Worry about the pandemic's impact on people in vulnerable populations and the associated emerging racial/ethnic and socioeconomic disparities in who was contracting and dying from COVID-19 was among the most commonly discussed concerns.
“… you got a white collar worker who can still work at home…it's still stressful… but nobody knows what other people are dealing with… I feel like it's going to be very easy to really not know how much other people are struggling…I think it has the potential to really worsen inequality in the country, but… sort of quietly and invisibly worsen it.” (ED physician/researcher, SG7)
“I… think it's really challenging for our homeless population… I spoke to someone [known to ED staff and homeless] at the beginning of everything, and he [said], ‘That's okay [that public buildings with restrooms were closed], I'm just not going to eat so that I don't have to use the bathroom.”' (ED physician/researcher, SG7)

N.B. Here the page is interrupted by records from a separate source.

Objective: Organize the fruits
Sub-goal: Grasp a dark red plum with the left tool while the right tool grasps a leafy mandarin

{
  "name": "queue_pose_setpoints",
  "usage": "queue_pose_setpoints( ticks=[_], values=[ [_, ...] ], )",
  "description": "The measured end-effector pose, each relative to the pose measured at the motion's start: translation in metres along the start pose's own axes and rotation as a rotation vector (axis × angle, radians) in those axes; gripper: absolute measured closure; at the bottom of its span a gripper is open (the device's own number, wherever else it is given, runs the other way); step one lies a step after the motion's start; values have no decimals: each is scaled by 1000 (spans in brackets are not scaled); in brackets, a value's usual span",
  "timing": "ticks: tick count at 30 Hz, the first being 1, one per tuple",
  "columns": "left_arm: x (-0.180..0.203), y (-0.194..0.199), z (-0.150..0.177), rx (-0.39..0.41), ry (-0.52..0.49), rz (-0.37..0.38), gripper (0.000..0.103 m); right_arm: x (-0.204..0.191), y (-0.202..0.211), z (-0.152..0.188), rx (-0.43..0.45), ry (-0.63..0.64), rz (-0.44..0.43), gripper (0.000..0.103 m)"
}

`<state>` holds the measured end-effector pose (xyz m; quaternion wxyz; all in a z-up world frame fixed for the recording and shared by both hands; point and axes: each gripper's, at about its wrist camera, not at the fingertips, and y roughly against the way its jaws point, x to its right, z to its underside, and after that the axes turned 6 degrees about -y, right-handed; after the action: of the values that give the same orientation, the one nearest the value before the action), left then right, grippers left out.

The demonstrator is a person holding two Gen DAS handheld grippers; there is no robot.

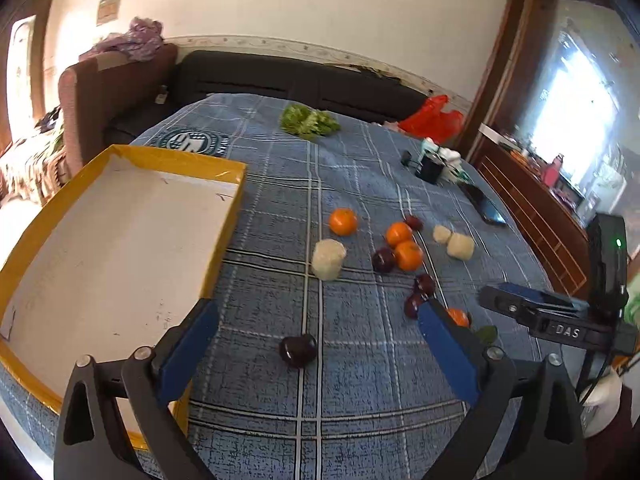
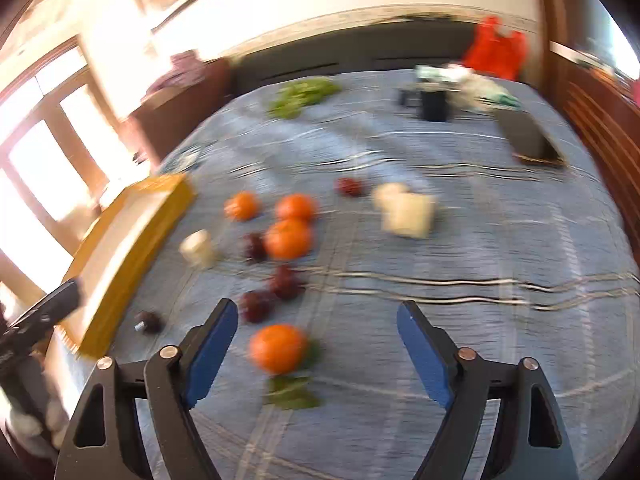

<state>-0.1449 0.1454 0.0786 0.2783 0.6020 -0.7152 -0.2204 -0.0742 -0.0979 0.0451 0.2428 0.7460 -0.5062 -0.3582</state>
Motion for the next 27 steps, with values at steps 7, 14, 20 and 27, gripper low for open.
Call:
queue_pose_setpoints(
  ticks=[7, 14, 20, 27],
  values=[
    [5, -11, 13, -59, -70, 59, 25, -25, -26, 20, -85, 90, -47, 37],
    [5, -35, 21, -136, -82, 64, 25, -25, -36, 29, -110, 100, -36, 43],
    [1, -52, 23, -174, -99, 61, 42, -19, -39, 29, -122, 84, -29, 44],
    [-3, -67, 26, -218, -94, 59, 52, -18, -42, 31, -129, 85, -26, 44]
  ],
)
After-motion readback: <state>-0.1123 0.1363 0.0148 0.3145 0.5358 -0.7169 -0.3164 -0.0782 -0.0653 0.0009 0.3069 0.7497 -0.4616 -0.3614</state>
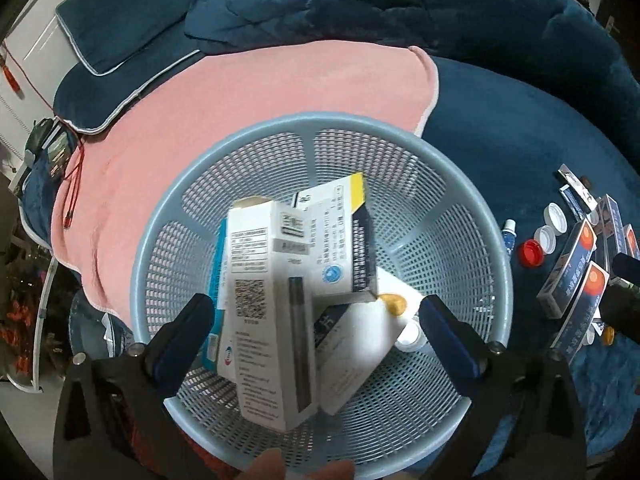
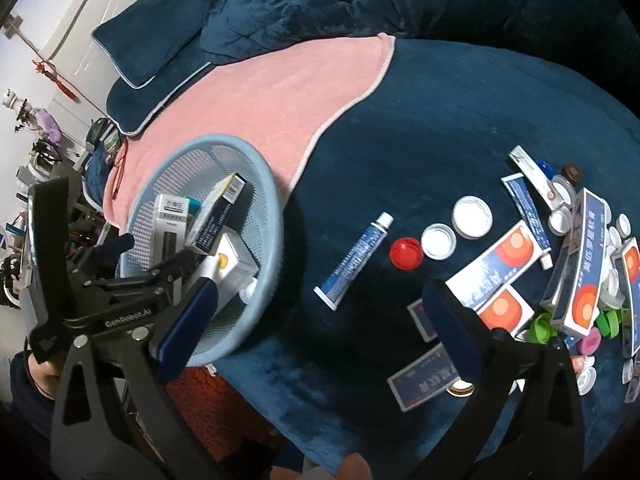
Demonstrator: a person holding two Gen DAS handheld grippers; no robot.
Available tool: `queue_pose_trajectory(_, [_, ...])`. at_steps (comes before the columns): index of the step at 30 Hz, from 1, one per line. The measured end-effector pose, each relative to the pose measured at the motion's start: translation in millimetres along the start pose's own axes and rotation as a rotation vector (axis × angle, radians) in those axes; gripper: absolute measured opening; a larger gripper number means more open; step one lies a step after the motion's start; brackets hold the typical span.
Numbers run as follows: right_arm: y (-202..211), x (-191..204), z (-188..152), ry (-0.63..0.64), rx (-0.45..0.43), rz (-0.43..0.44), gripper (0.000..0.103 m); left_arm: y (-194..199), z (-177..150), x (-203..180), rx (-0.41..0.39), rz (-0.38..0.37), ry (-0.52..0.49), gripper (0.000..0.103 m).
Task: Organize objects
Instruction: 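Return both grippers to the pile and grasp a silver box with the left gripper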
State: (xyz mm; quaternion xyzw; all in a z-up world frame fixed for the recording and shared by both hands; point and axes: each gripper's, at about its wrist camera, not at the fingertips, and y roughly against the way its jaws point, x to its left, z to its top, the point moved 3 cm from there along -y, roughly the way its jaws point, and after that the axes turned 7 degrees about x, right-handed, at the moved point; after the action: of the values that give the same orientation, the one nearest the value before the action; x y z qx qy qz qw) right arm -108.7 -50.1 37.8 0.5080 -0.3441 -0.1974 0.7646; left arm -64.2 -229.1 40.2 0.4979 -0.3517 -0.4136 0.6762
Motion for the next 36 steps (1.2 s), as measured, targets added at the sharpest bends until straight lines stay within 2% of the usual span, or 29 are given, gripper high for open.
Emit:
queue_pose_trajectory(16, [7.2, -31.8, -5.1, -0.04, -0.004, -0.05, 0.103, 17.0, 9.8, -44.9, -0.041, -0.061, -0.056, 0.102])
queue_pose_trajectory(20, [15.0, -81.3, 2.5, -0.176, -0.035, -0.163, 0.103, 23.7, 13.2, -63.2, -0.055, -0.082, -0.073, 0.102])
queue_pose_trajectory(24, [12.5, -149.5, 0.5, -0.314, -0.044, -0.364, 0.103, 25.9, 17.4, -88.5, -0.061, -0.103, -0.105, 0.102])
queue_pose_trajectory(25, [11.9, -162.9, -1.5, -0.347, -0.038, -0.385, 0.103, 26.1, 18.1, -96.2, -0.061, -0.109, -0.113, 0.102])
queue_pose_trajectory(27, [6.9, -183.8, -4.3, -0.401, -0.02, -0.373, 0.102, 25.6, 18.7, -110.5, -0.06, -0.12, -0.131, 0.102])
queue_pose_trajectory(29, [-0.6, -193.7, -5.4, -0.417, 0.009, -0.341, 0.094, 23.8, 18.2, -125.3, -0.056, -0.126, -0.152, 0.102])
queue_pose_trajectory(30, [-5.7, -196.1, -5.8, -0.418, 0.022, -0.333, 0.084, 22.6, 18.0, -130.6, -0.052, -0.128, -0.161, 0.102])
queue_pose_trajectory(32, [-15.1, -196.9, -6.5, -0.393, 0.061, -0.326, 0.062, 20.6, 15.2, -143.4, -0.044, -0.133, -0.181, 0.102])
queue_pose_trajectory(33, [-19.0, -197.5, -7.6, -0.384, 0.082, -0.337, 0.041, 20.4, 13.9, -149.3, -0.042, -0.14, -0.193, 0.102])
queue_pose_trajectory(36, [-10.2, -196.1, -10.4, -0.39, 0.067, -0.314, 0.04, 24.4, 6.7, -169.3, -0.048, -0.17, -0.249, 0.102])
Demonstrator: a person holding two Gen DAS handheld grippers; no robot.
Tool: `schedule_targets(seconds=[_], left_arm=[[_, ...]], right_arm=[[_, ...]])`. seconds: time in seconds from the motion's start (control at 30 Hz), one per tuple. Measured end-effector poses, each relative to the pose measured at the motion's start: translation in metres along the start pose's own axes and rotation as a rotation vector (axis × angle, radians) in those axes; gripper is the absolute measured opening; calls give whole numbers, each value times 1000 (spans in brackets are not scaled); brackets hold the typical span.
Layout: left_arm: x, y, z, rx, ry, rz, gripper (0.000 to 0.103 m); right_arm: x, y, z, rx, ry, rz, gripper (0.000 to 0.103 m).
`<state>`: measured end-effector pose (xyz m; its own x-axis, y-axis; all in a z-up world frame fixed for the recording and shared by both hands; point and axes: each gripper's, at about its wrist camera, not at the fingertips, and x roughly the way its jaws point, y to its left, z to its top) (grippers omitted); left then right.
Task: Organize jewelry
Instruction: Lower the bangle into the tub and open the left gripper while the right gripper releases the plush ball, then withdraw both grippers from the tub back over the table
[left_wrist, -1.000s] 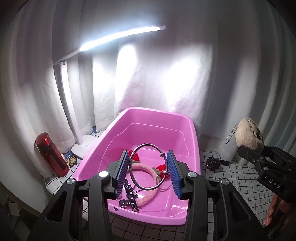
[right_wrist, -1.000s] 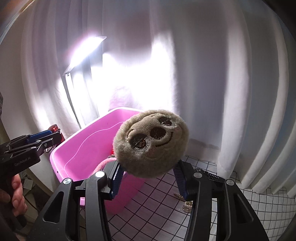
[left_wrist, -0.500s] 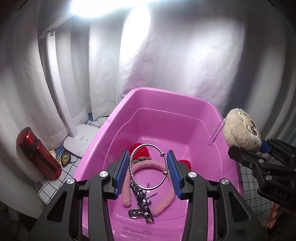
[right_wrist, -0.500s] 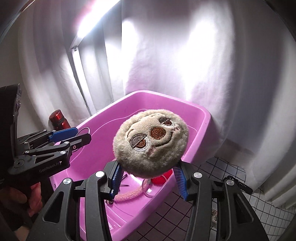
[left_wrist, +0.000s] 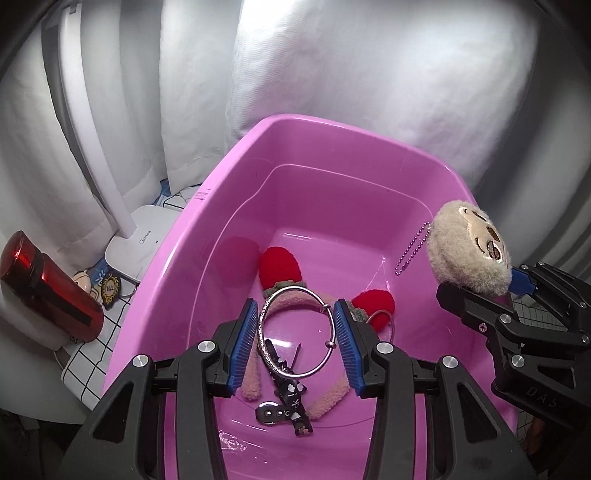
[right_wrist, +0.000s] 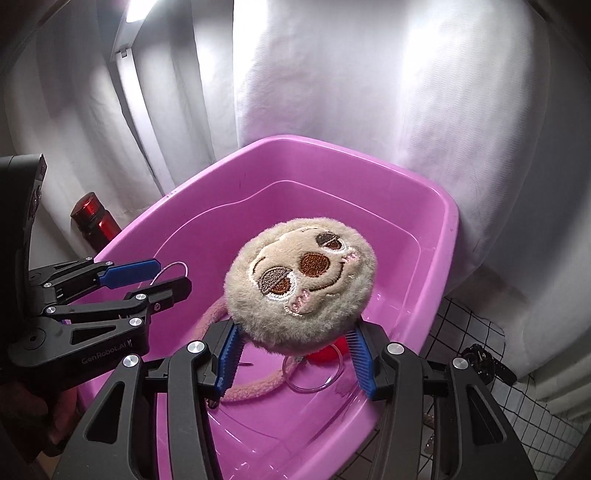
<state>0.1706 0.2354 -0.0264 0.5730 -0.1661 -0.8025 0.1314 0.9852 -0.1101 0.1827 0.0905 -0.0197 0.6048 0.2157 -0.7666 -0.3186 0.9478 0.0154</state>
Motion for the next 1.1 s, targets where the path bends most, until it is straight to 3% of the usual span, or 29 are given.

Many HWs also worried about patients forgoing health care due to fear of contracting COVID-19 if they went to a health care facility.
“I see that a lot of people aren't coming to the hospital for preventive things. There's been a spike in people experiencing strokes and heart attacks because people aren't getting the treatment they need… there is that fear of going to the emergency room... people are going to go months, if not years, without getting their proper dental checkups or primary care checkups or eye checkups – that's going to create years and years of damage for people. That's going to create more strain later on.” (Pharmacy technician, EC3)
Some HWs spoke about the diminished opportunity for personal connection when interacting with patients while gowned, masked and gloved.
“… one more drastic difference in my day-to-day life is that my ability to connect with patients when I am wearing a ridiculous amount of gear and they cannot see my face and I cannot see their face is terrible.” (ED physician/researcher, SG7)
Some HWs also expressed concern about loss of trust in health care systems due to pandemic-related rumors and misinformation.
“…it did feel…sad… that there were people saying that if you had coronavirus, that we would not do CPR [at hospital x]… EMS had heard this and stopped bringing patients to our hospital for a short period of time… I wonder what's gonna happen with people and their trust in the medical community. Are they gonna feel like the hospital is super dangerous and then never ever come back?...the effects of this are gonna linger…”(ED physician, SG8)
Concern for the financial stability of health care systems made some HWs worry about job security.
“The hospital isn't doing well [financially]. It wasn't doing well before this…I think there's going to be a lot of people being laid off…” (Medical records staff, MF5)
Finally, some HWs also worried about the long-term mental health effects working in the pandemic conditions would have on HWs, including the possibility of having to decide on allocation of scarce resources such as ventilators.
“... moral distress… we talk about this in the emergency room, with situations where you know what should be done and you can't do it... if you're in a place where there's not enough ventilators and you want to put someone [on a ventilator but can't unless you take someone else off]...I think that that sort of thing is going to affect health care workers all over the country. (ED physician, SG8)
Theme 3: The Political Becomes Personal
HWs described both positive and negative impacts of the pandemic on their personal lives, noting often that personal effects were closely related to work effects. Subthemes for this major theme included: (1) Health Workers as Unintended Threats to the Public's Health; (2) An Emotional Toll; (3) Family: Disruptions and Silver Linings. These subthemes were largely related to Personal and Interpersonal SEM levels. Several physicians prefaced their discussion of how the pandemic was affecting them with comments about awareness of their socioeconomic privilege.
Health Workers as Unintended Threats to the Public's Health
Although the services HWs provided were often crucial to fighting the pandemic, some worried that their high risk of contracting COVID-19 made them a risk to patients and public health. This concern was compounded by the lack of reliable, rapid testing in the U.S. early in the pandemic. This may have contributed to the moral hazard experienced by health workers, whose work is intended to improve health and wellness and cause no harm.
“I'm concerned with being able to get tested because I guess the fear is, jeez, what if I have the virus but I'm asymptomatic and I give it to someone else?” (Chiropractor, EB2)
An Emotional Toll
Many HWs described ways in which their experiences as a HW during the pandemic were negatively affecting their physical and emotional health and the impact of their work on the mental health of their children.
“… my [own] sobriety has probably never been shakier than it has been during this time.… I … drove by a package store for 45 minutes. Back and forth having conversations in my head, ‘Who will know? What does it matter?' Luckily, I was up to the task, and it was just … a waste of gas and time, but I can definitely understand people with less momentum [with recovery] struggling even harder, because I wasn't reaching out and asking for help. I haven't been going to in-person meetings, so I don't get to see these people and let them know how I'm doing either.” (OUD treatment coordinator, KC7)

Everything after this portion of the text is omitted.